The default behavior of the software is to assume a different scaling for each set of variables in your model. These scale factors are by default automatically determined, but sometimes may need to be manually tuned.
Scaling is often necessary for numerical purposes. When solving for several different fields, some fields may have an average magnitude quite different from the others and solving for both at once may lead to numerical issues. Scaling is used to avoid this.
As an example, consider a transient problem involving the Electric Currents, Heat Transfer, and Solid Mechanics physics. The default initial value for Heat Transfer physics interface is 293.15K, and the software will automatically use this as the scale. The default initial values for Electric Currents and Solid Mechanics are that the electric potential and displacement fields are zero. When the initial values are zero the software will automatically use information from the physics interfaces to estimate a scaling. In the case of Solid Mechanics, for example, a scaling of 0.01 times the bounding box size of the geometry is used. Other physics interfaces will have different defaults. The scaling is shown at the beginning of the Log window, as in the screenshot below.
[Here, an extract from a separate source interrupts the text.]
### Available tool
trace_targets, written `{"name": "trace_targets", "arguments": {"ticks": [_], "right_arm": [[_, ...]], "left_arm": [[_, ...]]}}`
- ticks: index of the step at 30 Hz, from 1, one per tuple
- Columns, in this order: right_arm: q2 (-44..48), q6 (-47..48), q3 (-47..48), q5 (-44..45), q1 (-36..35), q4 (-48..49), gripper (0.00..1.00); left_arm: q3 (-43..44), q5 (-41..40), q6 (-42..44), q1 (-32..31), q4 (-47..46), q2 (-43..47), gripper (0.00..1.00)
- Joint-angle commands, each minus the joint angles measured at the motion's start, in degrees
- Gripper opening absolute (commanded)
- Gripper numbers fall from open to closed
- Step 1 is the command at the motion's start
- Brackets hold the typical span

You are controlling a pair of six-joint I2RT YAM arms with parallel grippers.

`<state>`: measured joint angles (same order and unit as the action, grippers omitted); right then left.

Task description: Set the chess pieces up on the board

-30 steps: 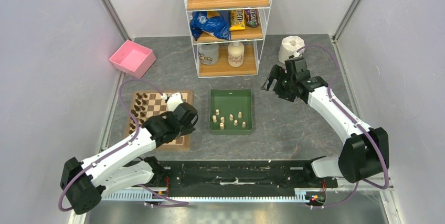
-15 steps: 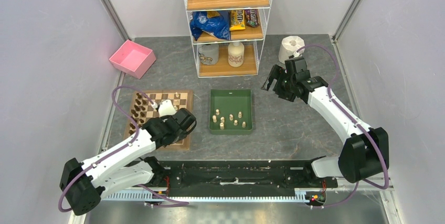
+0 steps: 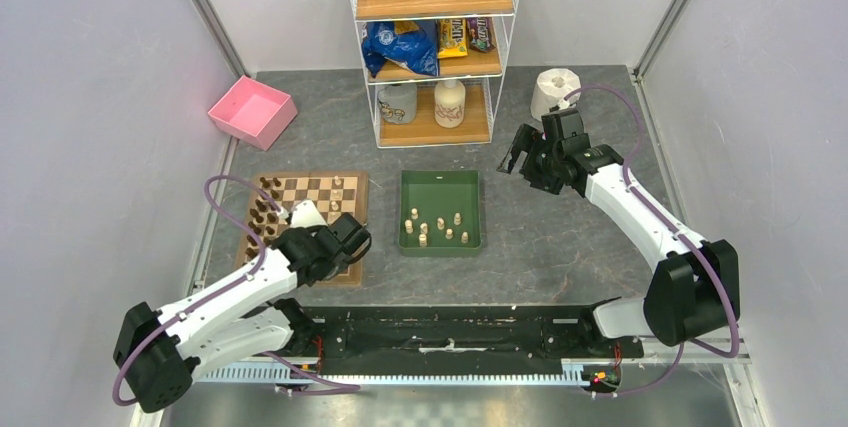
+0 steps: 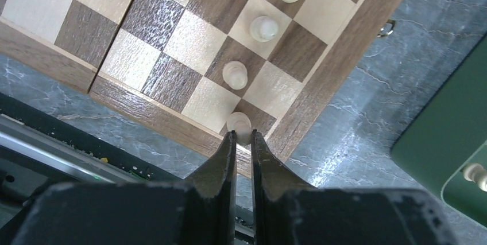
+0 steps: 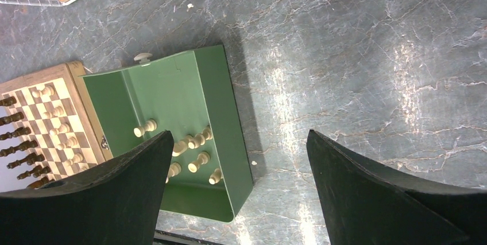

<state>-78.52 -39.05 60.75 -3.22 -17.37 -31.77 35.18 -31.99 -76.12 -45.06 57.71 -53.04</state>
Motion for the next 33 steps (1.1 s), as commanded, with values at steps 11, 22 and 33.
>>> {"name": "trace_targets", "arguments": {"ticks": [11, 22, 33], "right_arm": [[0.55, -0.15, -0.18, -0.26, 0.24, 1.23, 0.94], [0.14, -0.04, -0.06, -0.23, 0.27, 1.23, 0.94], [0.08, 0.12, -0.08, -0.16, 0.22, 1.27, 0.94]], "left_arm": [[-2.18, -2.77, -5.27, 2.69, 1.87, 3.81, 0.02], [-2.44, -3.49, -5.86, 3.09, 2.69, 4.0, 0.02], [-2.0, -4.15, -7.47, 3.31, 3.55, 2.9, 0.03]]}}
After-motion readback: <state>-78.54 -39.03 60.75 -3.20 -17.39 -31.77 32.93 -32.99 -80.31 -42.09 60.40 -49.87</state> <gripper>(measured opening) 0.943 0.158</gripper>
Solver log window showing the default scales that are automatically determined by the software.
Sometimes, these automatically determined scale factors are not reasonable, and you will need to manually set them. For example, you may know that the actual electric potential may get up to 10kV, the temperatures up to 500K, but the displacements are expected to be quite small, on the order of 0.01mm.
To manually set scales, first generate the default solver sequence, if it does not already exist. Right-click on Study and select Show Default Solver, this will populate the the Study > Solver Configurations with the default solver settings. Go to the Dependent Variables node and expand it, you will see separate nodes for each field being solved for within the model. Select each node and, in the Settings for that node, switch the Scaling Method to Manual and enter the expected peak magnitude of that field over the whole simulation timespan, as shown in the screenshot below.
If you use manual scaling for one variable that is being solved for, you should usually use it for all variables.
Manual scaling of the electric potential, assuming a peak voltage of 10kV during the simulation
After completing the simulation, check the actual computed peak absolute values of all of the fields and compare them to these scale factors. If they differ by significantly more than an order of magnitude, re-compute the results with new scales and compare results.